ENTRIES SHOWN START

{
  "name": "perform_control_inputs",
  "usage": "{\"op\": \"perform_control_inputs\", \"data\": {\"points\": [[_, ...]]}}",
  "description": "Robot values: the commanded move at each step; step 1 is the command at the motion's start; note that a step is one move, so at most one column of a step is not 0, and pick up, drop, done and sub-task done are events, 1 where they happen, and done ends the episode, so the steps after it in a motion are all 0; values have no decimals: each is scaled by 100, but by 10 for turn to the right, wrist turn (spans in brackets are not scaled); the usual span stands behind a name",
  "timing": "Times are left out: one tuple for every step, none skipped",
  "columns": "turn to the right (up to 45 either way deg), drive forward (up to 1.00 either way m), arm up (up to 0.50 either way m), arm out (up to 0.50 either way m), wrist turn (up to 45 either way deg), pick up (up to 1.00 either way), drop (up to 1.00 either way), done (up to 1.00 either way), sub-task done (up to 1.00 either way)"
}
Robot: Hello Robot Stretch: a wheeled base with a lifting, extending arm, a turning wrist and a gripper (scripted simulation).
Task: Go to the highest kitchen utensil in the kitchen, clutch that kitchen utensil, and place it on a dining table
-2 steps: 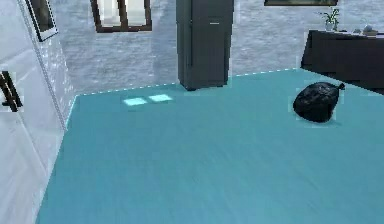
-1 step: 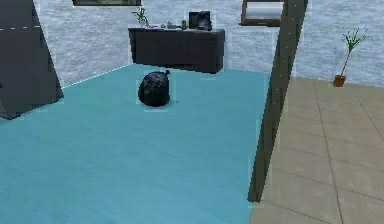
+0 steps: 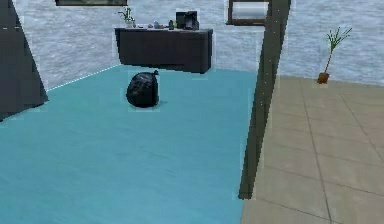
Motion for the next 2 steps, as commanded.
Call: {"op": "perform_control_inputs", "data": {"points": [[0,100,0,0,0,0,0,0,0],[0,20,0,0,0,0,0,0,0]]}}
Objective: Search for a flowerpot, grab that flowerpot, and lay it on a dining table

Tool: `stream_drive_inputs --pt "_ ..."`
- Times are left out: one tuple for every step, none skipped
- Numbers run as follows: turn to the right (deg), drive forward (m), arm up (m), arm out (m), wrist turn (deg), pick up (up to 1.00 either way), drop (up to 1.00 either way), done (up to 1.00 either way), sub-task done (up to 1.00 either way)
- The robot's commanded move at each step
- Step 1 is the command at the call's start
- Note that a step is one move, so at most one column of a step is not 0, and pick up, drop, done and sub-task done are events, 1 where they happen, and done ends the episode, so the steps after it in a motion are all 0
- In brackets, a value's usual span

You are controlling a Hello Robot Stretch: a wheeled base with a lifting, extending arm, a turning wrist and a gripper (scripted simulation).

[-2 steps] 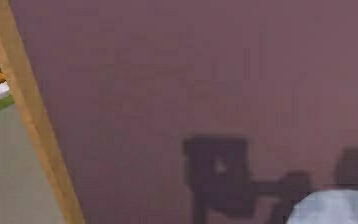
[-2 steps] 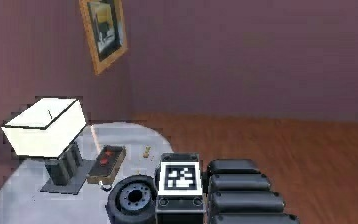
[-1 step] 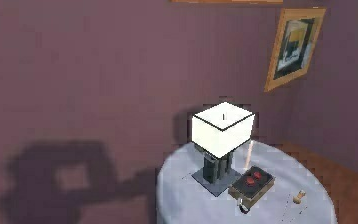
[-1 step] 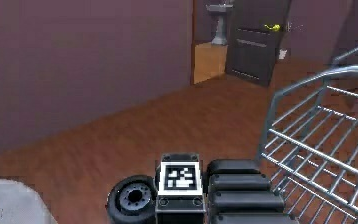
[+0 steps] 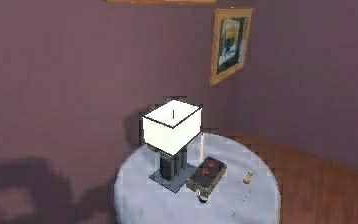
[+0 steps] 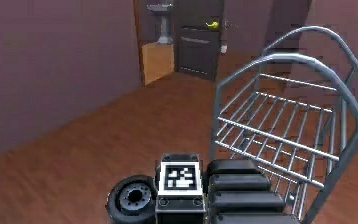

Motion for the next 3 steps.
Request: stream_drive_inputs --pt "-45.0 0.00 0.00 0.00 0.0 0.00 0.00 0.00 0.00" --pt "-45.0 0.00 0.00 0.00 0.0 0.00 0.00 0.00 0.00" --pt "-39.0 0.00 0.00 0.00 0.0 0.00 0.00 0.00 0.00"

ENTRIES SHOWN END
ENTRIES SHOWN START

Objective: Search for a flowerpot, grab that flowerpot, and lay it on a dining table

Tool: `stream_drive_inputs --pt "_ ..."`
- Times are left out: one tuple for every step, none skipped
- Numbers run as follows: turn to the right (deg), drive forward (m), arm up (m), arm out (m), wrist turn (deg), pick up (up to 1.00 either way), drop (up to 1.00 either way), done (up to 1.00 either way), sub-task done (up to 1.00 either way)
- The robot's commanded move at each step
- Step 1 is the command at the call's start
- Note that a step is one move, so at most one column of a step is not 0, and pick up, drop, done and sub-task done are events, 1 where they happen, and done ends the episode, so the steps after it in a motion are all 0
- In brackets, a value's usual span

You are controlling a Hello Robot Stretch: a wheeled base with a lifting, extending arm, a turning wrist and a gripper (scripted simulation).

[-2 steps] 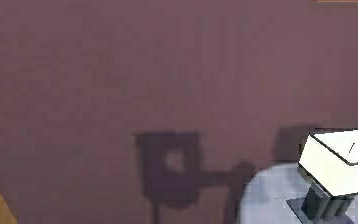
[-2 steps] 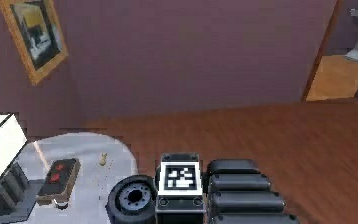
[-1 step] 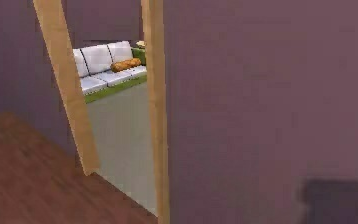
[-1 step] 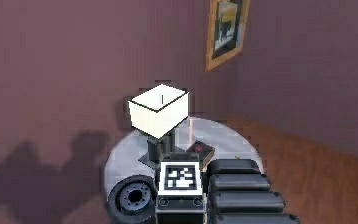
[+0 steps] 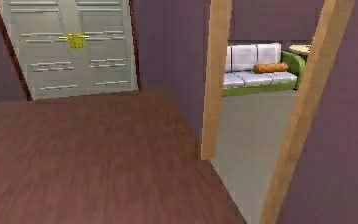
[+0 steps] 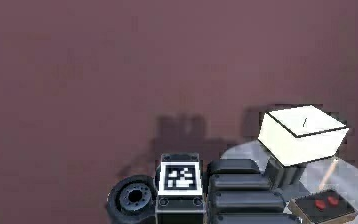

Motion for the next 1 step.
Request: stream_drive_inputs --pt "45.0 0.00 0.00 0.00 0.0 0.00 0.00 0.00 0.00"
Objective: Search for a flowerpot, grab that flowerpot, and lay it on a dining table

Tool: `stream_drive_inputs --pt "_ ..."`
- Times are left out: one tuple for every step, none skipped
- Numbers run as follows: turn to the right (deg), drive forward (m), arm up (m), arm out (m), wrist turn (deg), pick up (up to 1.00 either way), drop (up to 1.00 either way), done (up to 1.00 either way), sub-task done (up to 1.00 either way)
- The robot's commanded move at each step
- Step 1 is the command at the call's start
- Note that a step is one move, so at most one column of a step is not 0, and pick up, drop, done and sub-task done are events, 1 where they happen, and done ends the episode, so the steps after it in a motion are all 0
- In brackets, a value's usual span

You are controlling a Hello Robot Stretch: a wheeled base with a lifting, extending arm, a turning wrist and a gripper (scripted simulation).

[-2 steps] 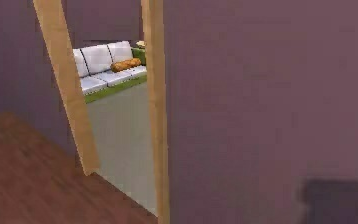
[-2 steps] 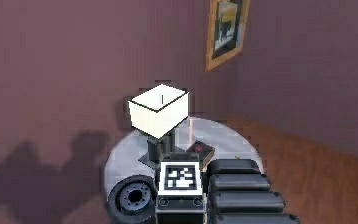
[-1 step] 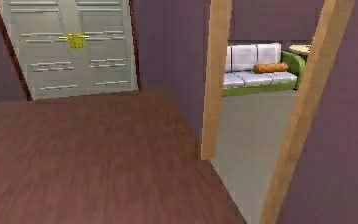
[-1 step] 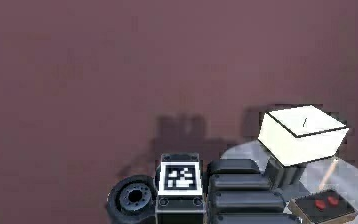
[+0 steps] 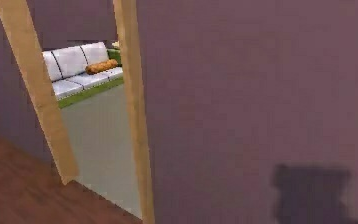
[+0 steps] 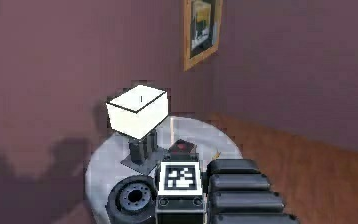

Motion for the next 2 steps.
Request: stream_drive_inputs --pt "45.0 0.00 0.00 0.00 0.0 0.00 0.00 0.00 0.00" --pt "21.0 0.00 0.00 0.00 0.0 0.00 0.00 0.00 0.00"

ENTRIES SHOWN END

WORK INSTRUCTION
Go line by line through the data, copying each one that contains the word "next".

RESULT
Motion for the next 2 steps, as commanded.
Motion for the next 3 steps.
Motion for the next 1 step.
Motion for the next 2 steps.

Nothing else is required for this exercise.